The following article by Michael Copeland was originally posted at LibertyGB in 2014.
Attacks on Utilities
by Michael Copeland
Back in April of 2013, in a little-publicised incident that was featured a few months later at Gates of Vienna, an electricity substation serving Silicon Valley in California was put out of action by what was initially and inadequately described as “vandalism”. It was nothing casual.
Deliberately, a critical telephone cable, accessed by a manhole with a cover too heavy for one person to lift, had been severed beforehand. A shooter or two with AK 47 rifles had conducted an attack at one o’clock in the morning, lasting some nineteen minutes. They knocked out 17 transformers and slipped away into the darkness before police arrived. It seems to have been a test run, and a highly successful one, of domestic warfare by persons of hostile intent. No group has claimed responsibility.
The site had evidently been staked out beforehand: investigators found little piles of stones left as if to mark good sniper positions. Spent cartridge cases on the ground had been carefully handled: they bore no fingerprints. In the event the utility company had been able, by contacting other generating stations, to bring replacement power by other routes on the grid to make up for the disabled station, so life continued without very much interruption. Replacing the damaged equipment, though, most of it specialised, takes time: the sub-station was out of action for a month. Questions remain.

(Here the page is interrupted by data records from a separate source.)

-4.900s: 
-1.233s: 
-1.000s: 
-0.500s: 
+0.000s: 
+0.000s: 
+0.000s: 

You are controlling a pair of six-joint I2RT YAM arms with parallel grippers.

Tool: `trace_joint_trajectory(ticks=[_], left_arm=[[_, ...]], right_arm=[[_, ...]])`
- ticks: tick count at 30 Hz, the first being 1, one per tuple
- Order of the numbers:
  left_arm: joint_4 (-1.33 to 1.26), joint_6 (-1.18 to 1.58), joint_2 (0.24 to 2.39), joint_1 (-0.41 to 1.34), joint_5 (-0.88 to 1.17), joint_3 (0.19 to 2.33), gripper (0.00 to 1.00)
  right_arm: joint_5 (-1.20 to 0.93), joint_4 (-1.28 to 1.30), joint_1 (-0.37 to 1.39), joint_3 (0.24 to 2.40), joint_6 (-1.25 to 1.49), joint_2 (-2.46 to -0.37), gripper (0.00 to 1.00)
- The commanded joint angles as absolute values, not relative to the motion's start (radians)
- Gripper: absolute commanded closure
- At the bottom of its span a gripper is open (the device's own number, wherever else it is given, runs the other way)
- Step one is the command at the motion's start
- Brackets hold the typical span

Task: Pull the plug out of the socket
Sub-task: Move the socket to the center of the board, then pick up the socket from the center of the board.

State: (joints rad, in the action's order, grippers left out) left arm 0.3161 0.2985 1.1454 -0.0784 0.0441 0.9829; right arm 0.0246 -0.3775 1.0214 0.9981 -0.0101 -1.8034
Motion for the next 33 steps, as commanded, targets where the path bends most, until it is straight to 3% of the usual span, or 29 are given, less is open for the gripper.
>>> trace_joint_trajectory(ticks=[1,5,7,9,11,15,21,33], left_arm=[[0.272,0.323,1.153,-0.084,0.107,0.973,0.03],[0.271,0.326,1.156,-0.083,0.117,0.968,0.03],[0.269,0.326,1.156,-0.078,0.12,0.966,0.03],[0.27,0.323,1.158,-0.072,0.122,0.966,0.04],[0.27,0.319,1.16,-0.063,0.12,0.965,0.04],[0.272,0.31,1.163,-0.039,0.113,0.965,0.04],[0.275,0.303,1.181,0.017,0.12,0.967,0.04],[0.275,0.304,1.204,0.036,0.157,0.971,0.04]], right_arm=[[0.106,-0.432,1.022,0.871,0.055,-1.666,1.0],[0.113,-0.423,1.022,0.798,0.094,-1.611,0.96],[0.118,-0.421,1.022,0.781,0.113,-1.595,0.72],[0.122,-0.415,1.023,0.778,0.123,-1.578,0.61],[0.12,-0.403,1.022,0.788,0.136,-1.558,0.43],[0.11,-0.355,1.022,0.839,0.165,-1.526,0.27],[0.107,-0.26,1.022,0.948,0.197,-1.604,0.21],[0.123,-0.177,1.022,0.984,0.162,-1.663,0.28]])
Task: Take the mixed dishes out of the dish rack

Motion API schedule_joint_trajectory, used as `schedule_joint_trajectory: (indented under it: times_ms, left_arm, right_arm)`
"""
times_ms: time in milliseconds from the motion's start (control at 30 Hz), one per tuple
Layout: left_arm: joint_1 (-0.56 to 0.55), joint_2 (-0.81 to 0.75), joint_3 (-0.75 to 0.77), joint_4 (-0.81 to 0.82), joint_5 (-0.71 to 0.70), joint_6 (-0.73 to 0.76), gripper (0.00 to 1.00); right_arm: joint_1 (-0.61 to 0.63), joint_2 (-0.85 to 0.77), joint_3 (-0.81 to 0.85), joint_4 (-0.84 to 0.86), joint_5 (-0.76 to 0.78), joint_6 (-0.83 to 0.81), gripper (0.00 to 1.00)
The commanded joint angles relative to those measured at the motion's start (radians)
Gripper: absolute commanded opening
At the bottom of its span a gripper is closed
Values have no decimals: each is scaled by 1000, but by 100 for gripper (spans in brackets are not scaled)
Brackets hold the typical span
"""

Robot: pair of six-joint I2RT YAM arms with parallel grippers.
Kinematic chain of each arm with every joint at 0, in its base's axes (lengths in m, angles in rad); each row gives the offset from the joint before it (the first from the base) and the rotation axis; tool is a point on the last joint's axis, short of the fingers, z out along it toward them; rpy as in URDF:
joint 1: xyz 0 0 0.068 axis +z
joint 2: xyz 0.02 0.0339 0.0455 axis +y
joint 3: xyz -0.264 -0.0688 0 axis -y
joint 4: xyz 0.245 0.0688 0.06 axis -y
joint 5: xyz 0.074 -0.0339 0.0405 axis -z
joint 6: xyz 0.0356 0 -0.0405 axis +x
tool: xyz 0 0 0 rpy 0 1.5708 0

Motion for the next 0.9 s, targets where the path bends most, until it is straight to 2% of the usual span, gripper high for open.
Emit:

“These were not amateurs taking potshots,” said Mark Johnson, a former vice president of the utility company,
“My personal view is that this was a dress rehearsal.”
Jon Wellinghoff, chairman of the Federal Energy Regulatory Commission assessed it as “the most significant incident of domestic terrorism involving the grid that has ever occurred.”
Alarmingly, an FBI spokesman, reluctant to call it terrorism, pointed out, “It doesn’t take a very high degree of training or access to technology to carry out this attack.”
That incident is not alone. Other substations in other states have been disabled. Such events are not particularly newsworthy, though: no celebrities are involved. Even if they are reported, the public swiftly forgets. As yet unsolved, they expose just how simply and effectively an essential service for modern life can be put out of action. Think about it. No power: offices and factories closed, no water pumping, no sewage control, no street lights, no traffic lights, no home lights, no television, no internet, no air-conditioning, no refrigeration, no washing machines, a surge in deaths in old people’s homes, and so on. In exchange for a few rifle shots at one o’clock in the morning whole populations can be disabled and thrown into disarray. Worse, several attacks at once “could destabilize the system enough to cause a blackout that could encompass most of the U.S.” Further, the replacement components are not available off the shelf: they are expensive and have to be made. Co-ordinated attacks would instantly exhaust what supply there is, and whole areas of population would have to spend months in a state of camping improvisation before power could be restored. It would be economically devastating.
Power is one area of vulnerability. Water is another. Al Qaeda has threatened to poison Western water supplies. This is to achieve maximum deaths of non-muslims in line with the Koran’s command, part of Islamic law, to “Kill unbelievers wherever you find them” (Koran 9:5, the chapter cited by the killer of soldier Lee Rigby). Several plots for mass poisoning have been exposed, and arrests made in USA, Canada and Spain (cited in Jihad Watch). An unusual incident occurred at Quabbin reservoir that serves Boston: seven foreign muslims, chemical engineering graduates, were discovered after midnight inside the security enclosure. Nothing had been tampered with, but why they had trespassed there at that time of night has not been explained. They were arrested, the action being initially treated as criminal. Some time later no charges were brought, and the matter was dropped.